Tras las históricas movilizaciones del 8M, las mujeres hemos tomado conciencia de que tenemos el músculo necesario como para cambiar radicalmente, si no el mundo, al menos la parte de él que representa España. Aunque desde ese día parece que el feminismo haya devenido en una simple etiqueta que cualquiera se puede poner, para muchas mujeres que no se identificaban como tales supuso una catarsis que probablemente cambie su vida. Sobre ello escribió la politóloga Sandra León el pasado 14 de marzo una columna titulada «La huell feminista». Decía que «las transiciones por las que una causa, que nos apela en abstracto con identidades colectivas, acaba organizando nuestra forma ver y actuar en el mundo genera conflictos internos y alumbra incoherencias. Los que impone el feminismo no son fáciles. Supone reconocerse como protagonista de las múltiples desigualdades de género en la esfera pública y privada, en este último caso alimentadas con frecuencia por parejas, hijos, padres o hermanos. Resolver las incoherencias para recuperar la armonía comienza por revisarse críticamente en lo personal, un paso no exento de costes e incomprensión. En la intimidad de estos cambios invisibles se gestan los grandes movimientos. Ocurre cuando encuentran su expresión colectiva, siguiendo el camino inverso: desde lo personal hacia lo político». He reproducido sus palabras porque así fue mi transición al feminismo. Y evocarlo me emociona.

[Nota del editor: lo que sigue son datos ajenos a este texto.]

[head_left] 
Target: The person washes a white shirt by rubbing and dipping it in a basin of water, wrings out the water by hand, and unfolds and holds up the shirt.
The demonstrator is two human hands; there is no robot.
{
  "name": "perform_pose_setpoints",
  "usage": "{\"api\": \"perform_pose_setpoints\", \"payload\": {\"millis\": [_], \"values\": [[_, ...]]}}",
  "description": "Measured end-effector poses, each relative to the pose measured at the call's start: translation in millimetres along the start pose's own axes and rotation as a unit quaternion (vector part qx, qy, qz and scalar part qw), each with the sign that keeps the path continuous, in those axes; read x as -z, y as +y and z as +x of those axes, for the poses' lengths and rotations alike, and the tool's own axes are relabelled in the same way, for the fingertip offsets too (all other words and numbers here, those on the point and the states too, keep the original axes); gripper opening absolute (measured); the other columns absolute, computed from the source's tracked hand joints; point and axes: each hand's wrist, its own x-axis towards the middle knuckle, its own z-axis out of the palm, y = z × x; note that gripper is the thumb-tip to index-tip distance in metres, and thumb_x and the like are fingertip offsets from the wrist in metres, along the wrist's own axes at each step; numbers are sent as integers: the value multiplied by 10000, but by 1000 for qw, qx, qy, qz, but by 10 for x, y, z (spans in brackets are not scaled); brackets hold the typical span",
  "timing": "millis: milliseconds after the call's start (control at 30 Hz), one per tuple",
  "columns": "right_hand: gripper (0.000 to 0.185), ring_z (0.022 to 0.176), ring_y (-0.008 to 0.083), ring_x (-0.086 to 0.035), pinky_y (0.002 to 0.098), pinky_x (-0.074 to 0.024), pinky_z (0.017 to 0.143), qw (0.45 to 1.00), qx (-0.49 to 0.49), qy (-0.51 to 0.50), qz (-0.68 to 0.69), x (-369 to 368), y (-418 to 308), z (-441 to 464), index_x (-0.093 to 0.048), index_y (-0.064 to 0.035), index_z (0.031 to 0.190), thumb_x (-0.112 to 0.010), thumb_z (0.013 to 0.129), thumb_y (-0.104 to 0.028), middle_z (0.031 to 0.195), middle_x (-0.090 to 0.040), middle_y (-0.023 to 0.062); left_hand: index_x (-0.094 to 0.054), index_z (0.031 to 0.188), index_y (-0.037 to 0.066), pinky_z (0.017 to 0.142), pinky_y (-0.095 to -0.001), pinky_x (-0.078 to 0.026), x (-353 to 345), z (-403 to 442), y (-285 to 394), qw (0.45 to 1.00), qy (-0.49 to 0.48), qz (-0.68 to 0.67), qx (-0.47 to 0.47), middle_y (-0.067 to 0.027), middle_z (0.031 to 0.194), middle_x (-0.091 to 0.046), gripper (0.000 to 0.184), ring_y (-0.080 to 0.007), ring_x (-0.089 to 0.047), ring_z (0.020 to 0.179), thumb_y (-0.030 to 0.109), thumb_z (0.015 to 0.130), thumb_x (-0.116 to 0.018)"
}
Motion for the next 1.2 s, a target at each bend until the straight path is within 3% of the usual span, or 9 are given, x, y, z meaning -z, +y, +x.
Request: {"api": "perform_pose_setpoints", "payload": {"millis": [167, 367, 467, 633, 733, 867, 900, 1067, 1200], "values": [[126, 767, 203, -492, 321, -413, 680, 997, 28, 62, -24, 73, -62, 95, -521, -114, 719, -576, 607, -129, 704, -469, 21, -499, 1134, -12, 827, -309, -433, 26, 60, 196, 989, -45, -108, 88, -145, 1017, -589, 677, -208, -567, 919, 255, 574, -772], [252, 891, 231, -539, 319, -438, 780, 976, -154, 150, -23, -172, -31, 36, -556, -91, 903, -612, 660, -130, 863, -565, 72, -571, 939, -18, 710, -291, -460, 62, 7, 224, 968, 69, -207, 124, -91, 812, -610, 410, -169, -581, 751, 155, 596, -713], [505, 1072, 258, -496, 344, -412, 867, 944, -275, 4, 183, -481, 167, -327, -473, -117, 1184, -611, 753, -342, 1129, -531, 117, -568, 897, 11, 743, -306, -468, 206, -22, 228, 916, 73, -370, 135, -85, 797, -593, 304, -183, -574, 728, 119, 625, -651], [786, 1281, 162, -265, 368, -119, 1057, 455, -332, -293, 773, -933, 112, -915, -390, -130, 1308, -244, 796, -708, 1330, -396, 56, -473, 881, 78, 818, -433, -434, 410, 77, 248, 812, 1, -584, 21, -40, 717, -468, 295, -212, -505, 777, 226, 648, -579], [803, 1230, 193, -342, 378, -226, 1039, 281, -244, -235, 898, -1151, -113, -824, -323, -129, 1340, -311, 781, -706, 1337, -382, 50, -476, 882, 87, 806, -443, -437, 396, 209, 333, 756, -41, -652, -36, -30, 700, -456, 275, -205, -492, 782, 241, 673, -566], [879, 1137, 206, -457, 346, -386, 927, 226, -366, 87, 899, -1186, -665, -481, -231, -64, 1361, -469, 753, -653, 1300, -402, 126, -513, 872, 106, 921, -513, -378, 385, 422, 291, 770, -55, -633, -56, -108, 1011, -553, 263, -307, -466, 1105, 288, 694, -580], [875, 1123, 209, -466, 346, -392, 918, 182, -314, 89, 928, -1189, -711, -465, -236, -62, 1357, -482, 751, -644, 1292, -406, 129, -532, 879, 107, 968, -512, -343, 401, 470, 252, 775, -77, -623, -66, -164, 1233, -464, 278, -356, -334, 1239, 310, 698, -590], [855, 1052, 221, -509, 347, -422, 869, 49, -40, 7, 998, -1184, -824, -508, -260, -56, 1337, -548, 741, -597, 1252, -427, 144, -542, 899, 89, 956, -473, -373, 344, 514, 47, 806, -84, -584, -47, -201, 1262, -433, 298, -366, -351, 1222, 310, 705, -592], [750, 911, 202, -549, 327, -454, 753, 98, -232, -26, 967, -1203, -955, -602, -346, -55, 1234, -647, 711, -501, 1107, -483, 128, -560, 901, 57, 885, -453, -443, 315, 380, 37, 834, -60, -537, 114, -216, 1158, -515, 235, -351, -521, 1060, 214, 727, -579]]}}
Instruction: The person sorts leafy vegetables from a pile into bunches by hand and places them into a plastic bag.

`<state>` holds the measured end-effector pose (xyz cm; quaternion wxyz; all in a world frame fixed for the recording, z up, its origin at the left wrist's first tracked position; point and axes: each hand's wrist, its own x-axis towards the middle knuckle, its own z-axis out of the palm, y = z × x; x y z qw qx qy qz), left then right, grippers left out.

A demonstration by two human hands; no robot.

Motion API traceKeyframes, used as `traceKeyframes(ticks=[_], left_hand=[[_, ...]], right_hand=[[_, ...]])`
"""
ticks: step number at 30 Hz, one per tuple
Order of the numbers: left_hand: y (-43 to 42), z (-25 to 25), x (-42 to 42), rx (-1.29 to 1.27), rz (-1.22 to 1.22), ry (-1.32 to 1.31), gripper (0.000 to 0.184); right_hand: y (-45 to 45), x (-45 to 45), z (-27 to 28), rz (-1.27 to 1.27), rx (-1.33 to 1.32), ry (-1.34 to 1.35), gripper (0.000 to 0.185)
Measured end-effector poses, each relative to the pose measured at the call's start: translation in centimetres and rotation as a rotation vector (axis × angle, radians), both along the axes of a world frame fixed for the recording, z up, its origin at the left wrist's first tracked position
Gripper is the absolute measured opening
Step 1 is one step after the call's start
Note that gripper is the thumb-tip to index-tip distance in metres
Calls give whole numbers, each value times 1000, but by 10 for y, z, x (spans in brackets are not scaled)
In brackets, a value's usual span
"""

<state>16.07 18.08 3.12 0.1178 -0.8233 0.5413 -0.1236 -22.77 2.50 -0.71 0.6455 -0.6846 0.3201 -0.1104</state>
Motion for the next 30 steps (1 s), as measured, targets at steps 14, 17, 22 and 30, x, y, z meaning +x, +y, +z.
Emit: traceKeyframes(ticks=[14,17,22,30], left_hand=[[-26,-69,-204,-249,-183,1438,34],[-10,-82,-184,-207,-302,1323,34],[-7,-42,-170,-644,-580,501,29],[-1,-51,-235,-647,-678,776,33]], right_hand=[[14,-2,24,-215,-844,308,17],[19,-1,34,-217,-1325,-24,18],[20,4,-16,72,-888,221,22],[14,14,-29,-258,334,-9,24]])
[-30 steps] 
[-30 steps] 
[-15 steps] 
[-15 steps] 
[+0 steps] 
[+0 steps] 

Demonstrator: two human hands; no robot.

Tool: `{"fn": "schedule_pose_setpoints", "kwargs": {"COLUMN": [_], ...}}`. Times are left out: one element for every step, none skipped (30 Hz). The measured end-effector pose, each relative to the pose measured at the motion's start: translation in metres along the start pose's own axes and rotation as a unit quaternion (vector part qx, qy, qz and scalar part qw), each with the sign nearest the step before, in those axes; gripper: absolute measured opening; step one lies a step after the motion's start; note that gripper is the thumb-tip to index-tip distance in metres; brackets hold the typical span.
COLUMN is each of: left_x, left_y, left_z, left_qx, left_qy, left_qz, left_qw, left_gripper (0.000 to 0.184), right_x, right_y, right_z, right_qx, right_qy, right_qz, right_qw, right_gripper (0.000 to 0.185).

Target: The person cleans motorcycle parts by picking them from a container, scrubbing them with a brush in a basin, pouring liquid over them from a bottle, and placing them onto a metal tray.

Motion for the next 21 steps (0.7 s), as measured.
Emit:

Si lo cuento aquí y ahora no es por casualidad. Tal día como hoy, primero de abril, hace 19 años, nació mi hijo y, con él como causa de transformación de mi vida hasta entonces, nació pocos meses después mi conciencia feminista. No pudo ser más personal. Ni más doloroso y gozoso, a la vez. En mi caso, la catarsis se produjo en la intimidad, en plena depresión posparto, leyendo la autobiografía de Betty Friedan, que ni sabía quién era ni cómo llegó a mis manos. Y va y resulta ser la autora de «La mística de la feminidad», una de las obras de referencia del feminismo. Yo, nacida en el 69, hija de la igualdad, pensaba, de toda la vida, que podía hacer lo mismo que mis iguales, los chicos. Me rebelaba cuando comprobaba que en ocasiones no era así, pero si me hubieran preguntado antes de leer ese libro si las mujeres estamos discriminadas o si yo, en concreto, lo estaba, hubiera dicho que no: ¿hay mejor prueba que eso para comprobar con qué profundidad ha arraigado en nosotras la desigualdad? Sin conciencia feminista, ni la vemos y, de hacerlo ocasionalmente, o protestamos y/o, simplemente, nos conformamos. Como afirmó Kate Millett en su obra, «Política sexual» (también de referencia), «el sexo reviste un cariz político que, la mayoría de las veces, suele pasar inadvertido». Y en eso ha radicado el éxito del patriarcado, el más longevo y universal de todos los sistemas de dominio. Tras este 8M lo tiene mucho más difícil.